Description of the task
Below are records; please set down exactly the lines from the first through the one containing "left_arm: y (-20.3".

[Source data]
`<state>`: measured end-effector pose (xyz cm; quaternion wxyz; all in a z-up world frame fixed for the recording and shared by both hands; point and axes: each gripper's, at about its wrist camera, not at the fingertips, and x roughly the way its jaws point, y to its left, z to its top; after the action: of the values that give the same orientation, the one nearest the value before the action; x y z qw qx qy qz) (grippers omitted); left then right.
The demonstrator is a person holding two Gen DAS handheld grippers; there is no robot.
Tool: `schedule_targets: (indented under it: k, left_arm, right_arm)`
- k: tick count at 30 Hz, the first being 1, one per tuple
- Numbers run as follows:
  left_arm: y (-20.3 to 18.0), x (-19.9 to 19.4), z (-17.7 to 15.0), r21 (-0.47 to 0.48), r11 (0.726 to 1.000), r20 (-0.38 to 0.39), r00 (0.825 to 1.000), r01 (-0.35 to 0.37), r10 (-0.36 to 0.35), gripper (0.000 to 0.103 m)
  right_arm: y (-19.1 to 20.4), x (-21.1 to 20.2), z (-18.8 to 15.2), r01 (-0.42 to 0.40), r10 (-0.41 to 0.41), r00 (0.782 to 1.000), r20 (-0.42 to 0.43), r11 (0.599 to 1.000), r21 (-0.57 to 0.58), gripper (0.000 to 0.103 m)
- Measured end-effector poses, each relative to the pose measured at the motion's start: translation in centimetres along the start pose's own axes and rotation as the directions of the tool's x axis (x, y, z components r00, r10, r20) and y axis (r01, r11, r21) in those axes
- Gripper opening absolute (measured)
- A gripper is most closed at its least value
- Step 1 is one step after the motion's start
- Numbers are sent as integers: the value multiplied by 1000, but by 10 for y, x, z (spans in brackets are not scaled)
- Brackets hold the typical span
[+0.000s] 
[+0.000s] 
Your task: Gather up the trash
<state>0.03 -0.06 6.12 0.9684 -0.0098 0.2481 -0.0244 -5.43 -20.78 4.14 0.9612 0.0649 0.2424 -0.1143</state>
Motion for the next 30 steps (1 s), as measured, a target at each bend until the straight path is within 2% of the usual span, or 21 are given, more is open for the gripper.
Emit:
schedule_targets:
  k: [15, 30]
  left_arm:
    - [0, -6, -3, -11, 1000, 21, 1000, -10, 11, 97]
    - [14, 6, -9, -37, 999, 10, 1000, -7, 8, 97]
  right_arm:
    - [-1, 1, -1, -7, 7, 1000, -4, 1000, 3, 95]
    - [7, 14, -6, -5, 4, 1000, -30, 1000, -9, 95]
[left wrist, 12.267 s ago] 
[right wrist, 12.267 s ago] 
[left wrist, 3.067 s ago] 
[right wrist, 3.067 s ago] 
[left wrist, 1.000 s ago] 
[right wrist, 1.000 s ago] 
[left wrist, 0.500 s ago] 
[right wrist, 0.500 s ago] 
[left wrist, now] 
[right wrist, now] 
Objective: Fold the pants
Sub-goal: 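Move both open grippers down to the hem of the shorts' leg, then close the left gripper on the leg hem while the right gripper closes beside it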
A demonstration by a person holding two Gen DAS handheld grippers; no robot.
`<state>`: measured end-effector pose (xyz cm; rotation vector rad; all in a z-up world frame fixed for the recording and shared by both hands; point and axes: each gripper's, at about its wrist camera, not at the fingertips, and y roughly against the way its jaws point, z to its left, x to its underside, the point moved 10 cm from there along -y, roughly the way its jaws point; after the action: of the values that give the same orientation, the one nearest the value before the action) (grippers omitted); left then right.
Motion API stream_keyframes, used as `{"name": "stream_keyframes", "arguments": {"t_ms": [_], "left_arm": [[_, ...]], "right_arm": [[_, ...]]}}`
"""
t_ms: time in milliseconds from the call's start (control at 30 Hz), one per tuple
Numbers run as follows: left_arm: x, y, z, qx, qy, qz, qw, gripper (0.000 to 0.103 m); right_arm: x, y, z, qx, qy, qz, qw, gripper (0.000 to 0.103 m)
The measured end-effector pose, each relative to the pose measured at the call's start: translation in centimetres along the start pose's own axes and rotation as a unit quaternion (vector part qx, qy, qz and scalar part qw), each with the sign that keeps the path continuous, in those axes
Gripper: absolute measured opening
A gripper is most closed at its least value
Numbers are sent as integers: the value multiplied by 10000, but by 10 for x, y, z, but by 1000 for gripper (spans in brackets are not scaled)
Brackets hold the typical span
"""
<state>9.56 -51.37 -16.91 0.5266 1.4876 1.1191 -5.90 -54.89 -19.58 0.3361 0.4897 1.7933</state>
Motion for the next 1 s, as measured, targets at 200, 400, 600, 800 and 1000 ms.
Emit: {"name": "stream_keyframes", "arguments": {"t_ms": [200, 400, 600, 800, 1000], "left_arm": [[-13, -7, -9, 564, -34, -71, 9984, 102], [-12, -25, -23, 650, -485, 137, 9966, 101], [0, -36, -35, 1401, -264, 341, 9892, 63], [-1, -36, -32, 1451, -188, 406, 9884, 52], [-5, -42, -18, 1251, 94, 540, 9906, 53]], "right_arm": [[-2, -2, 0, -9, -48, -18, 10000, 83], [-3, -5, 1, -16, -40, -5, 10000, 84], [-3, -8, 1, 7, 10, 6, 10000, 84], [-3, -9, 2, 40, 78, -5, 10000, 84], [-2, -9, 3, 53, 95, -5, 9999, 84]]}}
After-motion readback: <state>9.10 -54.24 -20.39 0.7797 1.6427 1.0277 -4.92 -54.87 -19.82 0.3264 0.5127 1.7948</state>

Solution for this exercise
`<state>`: measured end-effector pose (xyz cm; quaternion wxyz; all in a z-up world frame fixed for the recording and shared by both hands; point and axes: each gripper's, at about its wrist camera, not at the fingertips, and x roughly the way its jaws point, y to its left, z to its top; after the action: of the values that give the same orientation, the one nearest the value before the action; x y z qw qx qy qz) (grippers omitted); left then right.
The demonstrator is a person holding two Gen DAS handheld grippers; there is no robot.
Tool: `schedule_targets: (indented under it: k, left_arm, right_arm)`
- k: tick count at 30 Hz, the first being 1, one per tuple
- Numbers run as follows:
  left_arm: y (-20.3 to 18.0), x (-19.9 to 19.4), z (-17.7 to 15.0), r21 (-0.47 to 0.48), r11 (0.726 to 1.000), r20 (-0.38 to 0.39), r00 (0.825 to 1.000), r01 (-0.35 to 0.37), r10 (-0.36 to 0.35), gripper (0.000 to 0.103 m)

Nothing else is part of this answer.